Tigran Hamasyan, foto Francesco Dalla Pozza

L’architettura mozzafiato dell’Olimpico ben si prestava al solo di Tigran Hamasyan. Il pianista armeno ama infatti giocare su dinamiche soffuse, a tratti centellinate con meticolosità certosina, e timbriche eteree, intrise di misticismo. Una ricerca esteticamente raffinata e tecnicamente ineccepibile, ma spesso imprigionata nella propria introversione e non sempre provvista dei necessari sbocchi e sviluppi, efficace solo nei frangenti in cui Hamasyan opera sulle tracce del proprio retroterra culturale evocando antiche melodie su impianti modali. Quando invece l’atteggiamento introspettivo genera ripetizione e tendenze solipsistiche, oppure si trasforma in un virtuosismo sterile sciorinato a piene mani, allora si ha quasi la sensazione di trovarsi al cospetto di un epigono del Jarrett classicheggiante.
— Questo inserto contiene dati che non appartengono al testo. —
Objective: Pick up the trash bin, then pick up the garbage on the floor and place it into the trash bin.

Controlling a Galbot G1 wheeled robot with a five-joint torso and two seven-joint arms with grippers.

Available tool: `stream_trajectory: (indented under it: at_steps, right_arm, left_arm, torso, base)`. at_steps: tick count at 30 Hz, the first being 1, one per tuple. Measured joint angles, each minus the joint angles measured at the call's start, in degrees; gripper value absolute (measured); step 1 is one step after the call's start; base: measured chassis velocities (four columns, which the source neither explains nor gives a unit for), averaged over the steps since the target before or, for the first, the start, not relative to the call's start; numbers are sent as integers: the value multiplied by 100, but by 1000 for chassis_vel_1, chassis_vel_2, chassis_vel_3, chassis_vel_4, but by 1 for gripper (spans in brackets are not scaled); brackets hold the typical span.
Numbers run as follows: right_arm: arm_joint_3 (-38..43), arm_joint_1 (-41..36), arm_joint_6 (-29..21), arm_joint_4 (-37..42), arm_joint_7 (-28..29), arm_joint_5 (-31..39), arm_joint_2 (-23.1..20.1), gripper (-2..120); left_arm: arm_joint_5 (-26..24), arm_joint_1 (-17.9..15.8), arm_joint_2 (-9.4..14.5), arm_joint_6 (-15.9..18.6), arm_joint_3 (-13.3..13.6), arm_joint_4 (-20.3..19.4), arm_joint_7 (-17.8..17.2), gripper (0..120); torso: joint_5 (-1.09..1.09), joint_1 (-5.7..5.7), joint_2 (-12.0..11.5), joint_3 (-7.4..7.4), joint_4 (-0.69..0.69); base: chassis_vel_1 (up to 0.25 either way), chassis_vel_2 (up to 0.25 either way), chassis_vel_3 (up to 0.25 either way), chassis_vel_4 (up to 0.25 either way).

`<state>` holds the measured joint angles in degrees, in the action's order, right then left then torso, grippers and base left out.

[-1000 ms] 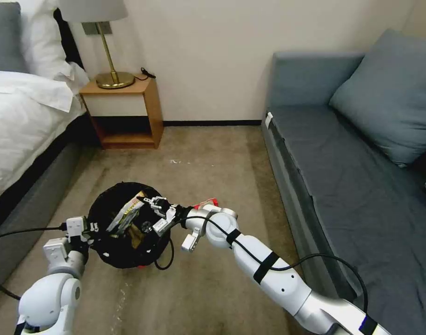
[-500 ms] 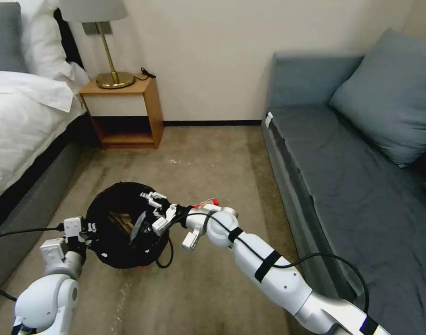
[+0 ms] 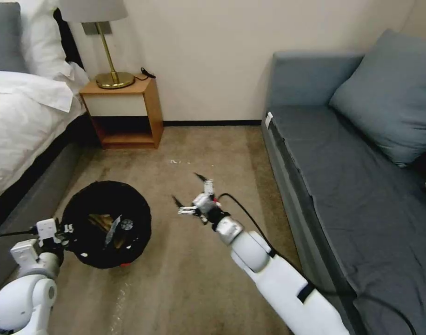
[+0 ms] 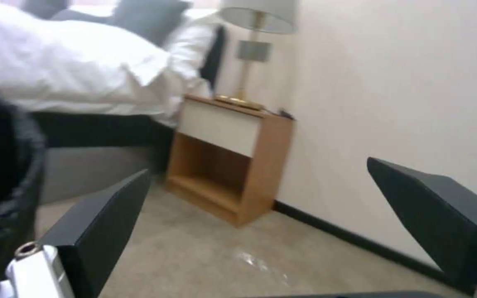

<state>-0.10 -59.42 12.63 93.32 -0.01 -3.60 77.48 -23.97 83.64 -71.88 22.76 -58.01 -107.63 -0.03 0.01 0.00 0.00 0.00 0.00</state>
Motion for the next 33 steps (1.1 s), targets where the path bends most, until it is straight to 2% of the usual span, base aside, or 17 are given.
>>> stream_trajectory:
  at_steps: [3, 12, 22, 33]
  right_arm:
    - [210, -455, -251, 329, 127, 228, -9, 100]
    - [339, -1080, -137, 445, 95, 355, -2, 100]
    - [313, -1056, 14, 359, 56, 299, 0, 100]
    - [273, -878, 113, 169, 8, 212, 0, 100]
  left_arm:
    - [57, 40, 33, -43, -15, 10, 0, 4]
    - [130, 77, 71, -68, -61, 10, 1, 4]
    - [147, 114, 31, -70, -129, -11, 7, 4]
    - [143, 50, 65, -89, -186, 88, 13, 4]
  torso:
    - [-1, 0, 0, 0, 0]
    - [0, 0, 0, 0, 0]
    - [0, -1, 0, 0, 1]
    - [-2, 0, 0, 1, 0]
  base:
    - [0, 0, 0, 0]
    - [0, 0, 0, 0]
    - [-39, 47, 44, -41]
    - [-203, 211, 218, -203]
Musica di grande presa sul pubblico, dove però certi tratti distintivi del jazz (swing, senso del blues, articolazione del fraseggio, improvvisazione) risultano pressoché assenti.

Tigran Hamasyan, foto Francesco Dalla Pozza

Tutt’altra musica, in tutti i sensi, quella proposta immediatamente dopo dal duo Randy Weston-Billy Harper sulla scorta di «The Roots Of The Blues» (2013). Weston, 92 anni magnificamente portati, e Harper, 75, sono protagonisti e testimoni autorevoli della grande tradizione afroamericana. Apparso sul palco indossando un dashiki, abito tradizionale dell’Africa occidentale, Weston sembrava incarnare la figura del griot, il poeta-cantore-musicista dell’Africa subsahariana incaricato di trasmettere la tradizione. In tal senso, si riallacciava idealmente sia ai presupposti – basati sulla trasmissione orale – della musica afroamericana che alle sue passate frequentazioni africane, che lo avevano portato a contatto con i poliritmi e ne avevano ispirato la conseguente ricerca. Il costante e inscindibile legame tra strutture modali e poliritmiche della musica africana, il blues, le architetture orchestrali di Ellington e le innovazioni armoniche di Monk confluiscono in una sintesi che si esprime con grande potenza nella sua musica. La Hi-Fly (incisa per la prima volta nel 1958) metodicamente parcellizzata in apertura di concerto rappresenta una dimostrazione lampante di lungimiranza compositiva, né è da meno il respiro orchestrale di Mystery Of Love. Se Berkshire Blues è profondamente radicata nell’humus del blues, Blue Moses, African Sunrise e soprattutto Blues To Africa ne esplorano le intime connessioni con le ataviche origini situate nell’Africa occidentale, mediante strutture iterative, frasi scarne, nuclei essenziali ma pregnanti. Un lavoro di sottrazione che niente toglie all’espressività e al peso specifico del suono, anzi, e che stimola il pluridecorato Harper (Art Blakey & The Jazz Messengers, Thad Jones-Mel Lewis Orchestra, Max Roach, Gil Evans Orchestra, solo per citare le tappe principali del suo percorso) a incidere e scolpire frasi spartane ma ponderose col suono rugoso, ricco di armonici e impregnato di blues del suo tenore. Un’autentica lezione “sul campo” di storia del jazz.